◆ Work request ◆
Go through the data below and copy each line that includes "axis".

Data provided START

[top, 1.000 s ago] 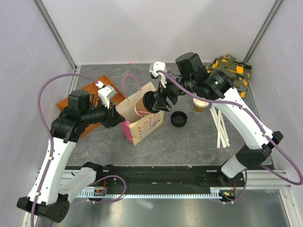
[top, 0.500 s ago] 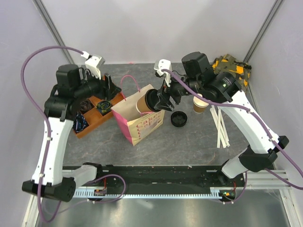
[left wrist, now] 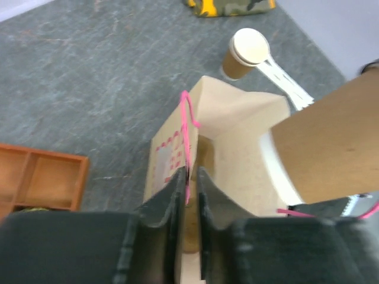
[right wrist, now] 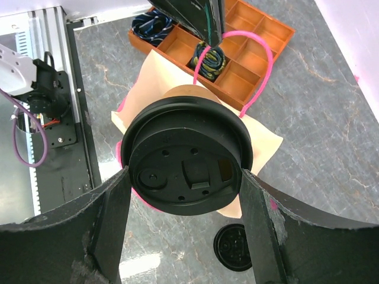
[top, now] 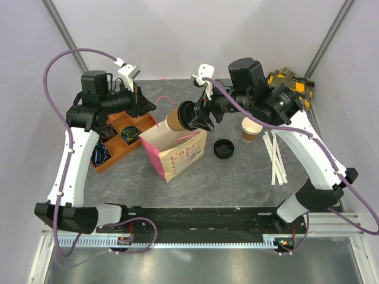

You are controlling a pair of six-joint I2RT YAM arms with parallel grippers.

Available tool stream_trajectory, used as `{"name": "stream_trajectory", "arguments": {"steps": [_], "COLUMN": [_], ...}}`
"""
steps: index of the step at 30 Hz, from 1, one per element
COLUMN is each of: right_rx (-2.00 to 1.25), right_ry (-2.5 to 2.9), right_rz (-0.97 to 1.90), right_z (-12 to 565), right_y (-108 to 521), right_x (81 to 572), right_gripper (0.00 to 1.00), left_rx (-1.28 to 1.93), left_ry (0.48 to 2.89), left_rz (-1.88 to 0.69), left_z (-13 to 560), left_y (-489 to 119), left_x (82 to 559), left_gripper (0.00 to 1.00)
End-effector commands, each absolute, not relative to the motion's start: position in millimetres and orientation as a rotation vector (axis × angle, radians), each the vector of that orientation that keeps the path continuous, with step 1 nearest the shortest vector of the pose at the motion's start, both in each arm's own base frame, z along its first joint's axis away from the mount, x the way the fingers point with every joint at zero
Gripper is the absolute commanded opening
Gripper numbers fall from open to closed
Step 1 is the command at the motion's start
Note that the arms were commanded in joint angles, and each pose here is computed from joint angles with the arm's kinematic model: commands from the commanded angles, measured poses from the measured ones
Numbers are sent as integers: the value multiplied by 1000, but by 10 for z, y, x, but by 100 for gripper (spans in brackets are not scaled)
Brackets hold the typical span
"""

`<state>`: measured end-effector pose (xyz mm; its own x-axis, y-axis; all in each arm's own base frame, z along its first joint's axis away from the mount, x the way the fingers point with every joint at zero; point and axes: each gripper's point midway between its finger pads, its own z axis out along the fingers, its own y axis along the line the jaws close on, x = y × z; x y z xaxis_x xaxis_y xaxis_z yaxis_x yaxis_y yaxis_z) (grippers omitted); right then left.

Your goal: Pack the takeout coffee

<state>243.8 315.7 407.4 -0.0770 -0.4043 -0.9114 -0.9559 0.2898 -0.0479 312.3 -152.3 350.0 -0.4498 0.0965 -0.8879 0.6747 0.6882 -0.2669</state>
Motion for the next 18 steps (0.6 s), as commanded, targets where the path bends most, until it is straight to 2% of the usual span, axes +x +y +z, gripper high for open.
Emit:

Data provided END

◆ Response below ◆
End-effector commands, each absolute, not relative to the motion's start: position in millimetres and orientation as a rotation vector (axis × angle, radians), each the vector of that orientation that keeps the path continuous, with step 1 nearest the shortest vector of the pose at the motion's start, both in each arm's own base frame, z along its first joint's axis away from the mount, x the way the fingers point with every joint at zero
`<state>`: measured end-effector pose (xyz mm; its own x-axis, y-axis; all in each arm's own base frame, z along its first joint's axis away from the mount, x the way the fingers point with every joint at zero; point and axes: each gripper's point midway between its finger pads, its own z axis out along the fingers, its own y axis along the line the jaws close on, x = y × z; x y z xaxis_x xaxis_y xaxis_z yaxis_x yaxis_y yaxis_z) (grippers omitted); right then left.

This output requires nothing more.